Les Belgian Cats soulagées de ne plus porter le poids d'un statut de favori

Les Belgian Cats soulagées de ne plus porter le poids d'un statut de favori
Les Belgian Cats soulagées de ne plus porter le poids d'un statut de favori - © VIRGINIE LEFOUR - BELGA

C'était clairement le soulagement mercredi chez les Belgian Cats après la qualification de la Belgique pour les quarts de finale de l'Euro de basket féminin. Comme si le poids du statut de favori était un trop lourd fardeau à porter pour la majorité du clan belge.

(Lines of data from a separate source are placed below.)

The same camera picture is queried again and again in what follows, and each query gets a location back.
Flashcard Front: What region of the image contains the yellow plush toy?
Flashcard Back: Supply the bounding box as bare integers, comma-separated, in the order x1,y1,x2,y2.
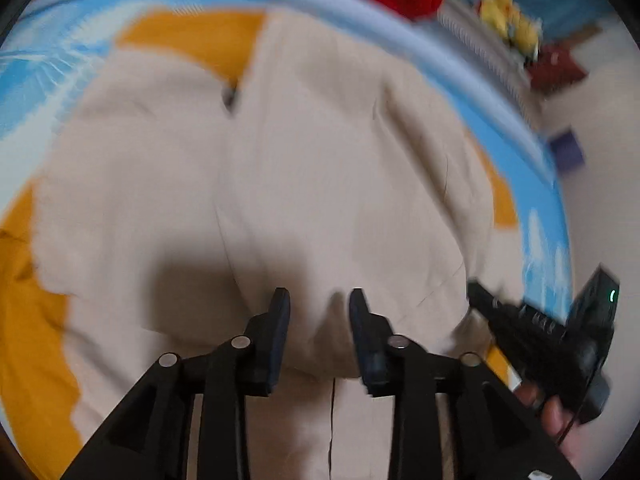
475,0,544,57

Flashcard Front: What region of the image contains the beige and yellow jacket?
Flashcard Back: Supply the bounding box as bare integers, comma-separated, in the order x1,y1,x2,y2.
0,7,527,480

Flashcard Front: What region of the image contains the blue printed bed sheet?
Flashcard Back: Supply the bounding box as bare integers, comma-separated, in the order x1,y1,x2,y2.
0,0,574,313

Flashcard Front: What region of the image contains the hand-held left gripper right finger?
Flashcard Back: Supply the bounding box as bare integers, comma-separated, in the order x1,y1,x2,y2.
348,287,582,480

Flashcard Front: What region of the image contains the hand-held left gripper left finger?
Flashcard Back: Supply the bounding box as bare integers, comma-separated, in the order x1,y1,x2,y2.
60,287,292,480

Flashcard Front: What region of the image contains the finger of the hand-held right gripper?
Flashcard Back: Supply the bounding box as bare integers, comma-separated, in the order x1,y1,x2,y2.
467,280,539,357

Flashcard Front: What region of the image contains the person's right hand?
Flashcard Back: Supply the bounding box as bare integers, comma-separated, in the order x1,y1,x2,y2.
514,381,587,466

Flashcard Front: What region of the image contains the purple box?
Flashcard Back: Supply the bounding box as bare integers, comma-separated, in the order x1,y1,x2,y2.
547,129,587,174

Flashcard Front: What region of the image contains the dark red bag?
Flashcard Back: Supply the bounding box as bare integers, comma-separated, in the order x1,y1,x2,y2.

Reste que l'objectif du top 6 n'est pas encore atteint.

"Le rôle d'outsider va mieux nous convenir et je suis convaincu que cela va nous libérer", a répété Philip Mestdagh lors d'un point presse mercredi matin au lendemain d'un barrage remporté dans le stress face à la Slovénie (72-67).

"Nous sommes vraiment très heureuses d'être là après un match compliqué", confirmait Ann Wauters à la veille d'un duel face aux Françaises jeudi (18h00) à Belgrade. "C'est bon pour la confiance et cela nous soulage d'atteindre un premier objectif, celui d'aller en quarts de finale. Ce n'était peut-être pas un bon match, mais nous sommes toujours dans le tournoi et seule la victoire compte. Cela nous ouvre aussi l'espoir que le meilleur est devant nous".

Le réel objectif pour la Belgique reste un top 6 pour avoir le droit de continuer à rêver des Jeux Olympiques de Tokyo 2020 via un tournoi pré-olympique en février prochain. Il faudra pour cela gagner un match sur les deux qui restent. Soit contre la France et filer en demi-finales, soit en barrage contre la Hongrie ou la Grande-Bretagne.

Sans surprise les deux pays se renvoient la balle au jeu du "favori".

Les Belges veulent en effet laisser ce rôle à la France, même si les Belgian Cats avaient atomisé, à la surprise générale, les Françaises, 86-65, l'an dernier à Tenerife en quarts de finale de la Coupe du monde.

"Nous avons peut-être un moins grand nombre de joueuses qui évoluent au plus haut niveau. Nos cadres sont parties du championnat belge pour se frotter au plus haut niveau, mais elles ne sont pas aussi nombreuses que les Françaises. Individuellement, elles sont plus fortes, cela dit en équipe, on peut faire quelque chose", estime encore Philip Mestdagh.

Etre réaliste n'empêche pas d'être ambitieux, mais au vu des forces en présence, surtout en nombre dans les effectifs, la médaille de bronze à l'Euro 2017 et la quatrième place à la Coupe du monde 2018 relèvent de l'exploit il ne faut pas l'oublier.

"Il faut souligner en effet déjà que nous venons d'aligner trois fois un quart de finale lors de trois gros événements consécutifs", a ajouté Philip Mestdagh. "Pour le grand public, cela paraît peut-être normal, mais les attentes placées en nous sont énormes. Ce qui a paralysé l'équipe mardi contre la Slovénie, parce que c'était un match couperet qui pouvait nous renvoyer à la maison bredouilles. Aborder un quart de finale, ce n'est pas la même chose, la pression n'est pas la même".